▸ Exercise
Your answer should repeat every record verbatim.

▸ Entries supplied
----
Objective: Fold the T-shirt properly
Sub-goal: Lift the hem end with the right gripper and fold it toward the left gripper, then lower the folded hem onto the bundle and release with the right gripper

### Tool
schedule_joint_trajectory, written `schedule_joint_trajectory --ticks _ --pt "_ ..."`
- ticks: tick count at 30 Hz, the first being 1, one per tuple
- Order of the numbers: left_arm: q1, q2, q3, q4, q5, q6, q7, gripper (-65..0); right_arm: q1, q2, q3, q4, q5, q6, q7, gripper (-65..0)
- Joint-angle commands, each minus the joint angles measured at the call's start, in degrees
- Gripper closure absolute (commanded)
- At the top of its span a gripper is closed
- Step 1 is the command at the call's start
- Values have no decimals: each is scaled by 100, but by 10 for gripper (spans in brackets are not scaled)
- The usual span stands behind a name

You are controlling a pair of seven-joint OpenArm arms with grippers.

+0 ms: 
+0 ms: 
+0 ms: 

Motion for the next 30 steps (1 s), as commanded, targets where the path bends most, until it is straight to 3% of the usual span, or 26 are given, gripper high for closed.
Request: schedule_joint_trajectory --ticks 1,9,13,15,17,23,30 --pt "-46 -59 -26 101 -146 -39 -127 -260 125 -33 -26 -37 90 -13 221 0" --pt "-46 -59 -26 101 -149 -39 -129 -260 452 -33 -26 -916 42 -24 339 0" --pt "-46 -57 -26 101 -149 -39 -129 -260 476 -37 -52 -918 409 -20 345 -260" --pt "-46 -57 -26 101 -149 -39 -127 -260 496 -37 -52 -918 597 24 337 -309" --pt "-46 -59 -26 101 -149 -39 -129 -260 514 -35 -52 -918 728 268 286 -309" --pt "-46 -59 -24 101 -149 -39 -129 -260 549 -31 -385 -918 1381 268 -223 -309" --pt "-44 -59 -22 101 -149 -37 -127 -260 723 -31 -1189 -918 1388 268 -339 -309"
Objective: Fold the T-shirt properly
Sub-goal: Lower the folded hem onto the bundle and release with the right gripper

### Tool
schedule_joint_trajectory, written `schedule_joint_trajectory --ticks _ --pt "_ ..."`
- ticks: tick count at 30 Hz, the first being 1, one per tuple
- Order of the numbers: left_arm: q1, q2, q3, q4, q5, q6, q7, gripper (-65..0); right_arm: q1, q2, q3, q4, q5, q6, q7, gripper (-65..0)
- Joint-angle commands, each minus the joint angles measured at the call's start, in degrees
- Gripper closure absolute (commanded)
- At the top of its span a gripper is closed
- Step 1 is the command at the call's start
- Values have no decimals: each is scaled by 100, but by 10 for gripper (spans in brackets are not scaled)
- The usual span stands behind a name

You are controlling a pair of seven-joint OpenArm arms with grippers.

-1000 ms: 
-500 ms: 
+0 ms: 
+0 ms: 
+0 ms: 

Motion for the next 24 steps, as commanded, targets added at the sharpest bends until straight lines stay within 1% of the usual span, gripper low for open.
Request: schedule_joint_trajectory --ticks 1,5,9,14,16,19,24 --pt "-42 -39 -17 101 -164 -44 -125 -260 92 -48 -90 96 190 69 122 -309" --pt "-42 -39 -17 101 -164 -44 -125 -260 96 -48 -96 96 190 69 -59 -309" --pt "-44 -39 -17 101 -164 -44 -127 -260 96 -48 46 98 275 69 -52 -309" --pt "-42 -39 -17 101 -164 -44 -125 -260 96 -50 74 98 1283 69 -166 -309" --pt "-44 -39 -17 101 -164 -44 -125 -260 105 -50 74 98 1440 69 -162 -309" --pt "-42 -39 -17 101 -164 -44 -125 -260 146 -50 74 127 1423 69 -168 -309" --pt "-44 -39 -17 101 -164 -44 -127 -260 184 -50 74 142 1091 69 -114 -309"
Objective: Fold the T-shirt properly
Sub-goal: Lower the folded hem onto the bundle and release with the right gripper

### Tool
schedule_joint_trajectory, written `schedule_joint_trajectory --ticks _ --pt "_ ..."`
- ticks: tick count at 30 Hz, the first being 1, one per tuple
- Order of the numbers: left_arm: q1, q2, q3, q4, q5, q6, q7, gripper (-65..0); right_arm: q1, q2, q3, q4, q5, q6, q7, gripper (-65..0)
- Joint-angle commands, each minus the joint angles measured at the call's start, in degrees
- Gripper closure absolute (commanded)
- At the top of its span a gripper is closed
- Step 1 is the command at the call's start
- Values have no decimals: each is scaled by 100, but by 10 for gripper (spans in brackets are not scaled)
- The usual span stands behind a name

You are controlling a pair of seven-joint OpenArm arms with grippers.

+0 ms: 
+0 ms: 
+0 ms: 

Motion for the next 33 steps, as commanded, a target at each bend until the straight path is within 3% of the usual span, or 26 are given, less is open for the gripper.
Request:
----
▸ Task output
Objective: Fold the T-shirt properly
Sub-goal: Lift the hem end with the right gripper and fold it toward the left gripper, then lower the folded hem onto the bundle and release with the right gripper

### Tool
schedule_joint_trajectory, written `schedule_joint_trajectory --ticks _ --pt "_ ..."`
- ticks: tick count at 30 Hz, the first being 1, one per tuple
- Order of the numbers: left_arm: q1, q2, q3, q4, q5, q6, q7, gripper (-65..0); right_arm: q1, q2, q3, q4, q5, q6, q7, gripper (-65..0)
- Joint-angle commands, each minus the joint angles measured at the call's start, in degrees
- Gripper closure absolute (commanded)
- At the top of its span a gripper is closed
- Step 1 is the command at the call's start
- Values have no decimals: each is scaled by 100, but by 10 for gripper (spans in brackets are not scaled)
- The usual span stands behind a name

You are controlling a pair of seven-joint OpenArm arms with grippers.

+0 ms: 
+0 ms: 
+0 ms: 

Motion for the next 30 steps (1 s), as commanded, targets where the path bends most, until it is straight to 3% of the usual span, or 26 are given, gripper high for closed.
Request: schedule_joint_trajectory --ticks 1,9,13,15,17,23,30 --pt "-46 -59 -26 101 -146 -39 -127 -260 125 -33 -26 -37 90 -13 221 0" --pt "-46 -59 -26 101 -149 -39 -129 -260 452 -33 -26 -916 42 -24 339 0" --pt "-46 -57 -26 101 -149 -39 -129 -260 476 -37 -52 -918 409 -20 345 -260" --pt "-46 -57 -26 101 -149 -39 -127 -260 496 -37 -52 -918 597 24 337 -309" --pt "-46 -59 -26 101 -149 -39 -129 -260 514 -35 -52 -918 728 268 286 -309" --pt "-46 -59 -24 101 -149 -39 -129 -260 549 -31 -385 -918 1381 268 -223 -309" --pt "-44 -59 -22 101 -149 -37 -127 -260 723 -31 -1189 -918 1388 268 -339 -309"
Objective: Fold the T-shirt properly
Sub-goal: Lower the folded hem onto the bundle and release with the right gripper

### Tool
schedule_joint_trajectory, written `schedule_joint_trajectory --ticks _ --pt "_ ..."`
- ticks: tick count at 30 Hz, the first being 1, one per tuple
- Order of the numbers: left_arm: q1, q2, q3, q4, q5, q6, q7, gripper (-65..0); right_arm: q1, q2, q3, q4, q5, q6, q7, gripper (-65..0)
- Joint-angle commands, each minus the joint angles measured at the call's start, in degrees
- Gripper closure absolute (commanded)
- At the top of its span a gripper is closed
- Step 1 is the command at the call's start
- Values have no decimals: each is scaled by 100, but by 10 for gripper (spans in brackets are not scaled)
- The usual span stands behind a name

You are controlling a pair of seven-joint OpenArm arms with grippers.

-1000 ms: 
-500 ms: 
+0 ms: 
+0 ms: 
+0 ms: 

Motion for the next 24 steps, as commanded, targets added at the sharpest bends until straight lines stay within 1% of the usual span, gripper low for open.
Request: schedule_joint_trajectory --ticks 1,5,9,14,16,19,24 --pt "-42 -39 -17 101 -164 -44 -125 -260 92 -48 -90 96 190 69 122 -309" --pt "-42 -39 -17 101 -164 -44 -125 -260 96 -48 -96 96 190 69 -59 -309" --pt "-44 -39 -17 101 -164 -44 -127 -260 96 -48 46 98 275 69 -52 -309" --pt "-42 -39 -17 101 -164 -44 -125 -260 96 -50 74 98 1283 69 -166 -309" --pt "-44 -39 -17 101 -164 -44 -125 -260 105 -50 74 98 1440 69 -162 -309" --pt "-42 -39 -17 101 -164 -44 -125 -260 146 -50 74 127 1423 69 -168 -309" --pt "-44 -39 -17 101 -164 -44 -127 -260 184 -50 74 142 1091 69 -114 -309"
Objective: Fold the T-shirt properly
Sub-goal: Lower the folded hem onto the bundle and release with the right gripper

### Tool
schedule_joint_trajectory, written `schedule_joint_trajectory --ticks _ --pt "_ ..."`
- ticks: tick count at 30 Hz, the first being 1, one per tuple
- Order of the numbers: left_arm: q1, q2, q3, q4, q5, q6, q7, gripper (-65..0); right_arm: q1, q2, q3, q4, q5, q6, q7, gripper (-65..0)
- Joint-angle commands, each minus the joint angles measured at the call's start, in degrees
- Gripper closure absolute (commanded)
- At the top of its span a gripper is closed
- Step 1 is the command at the call's start
- Values have no decimals: each is scaled by 100, but by 10 for gripper (spans in brackets are not scaled)
- The usual span stands behind a name

You are controlling a pair of seven-joint OpenArm arms with grippers.

+0 ms: 
+0 ms: 
+0 ms: 

Motion for the next 33 steps, as commanded, a target at each bend until the straight path is within 3% of the usual span, or 26 are given, less is open for the gripper.
Request:

Nothing more is required for this answer.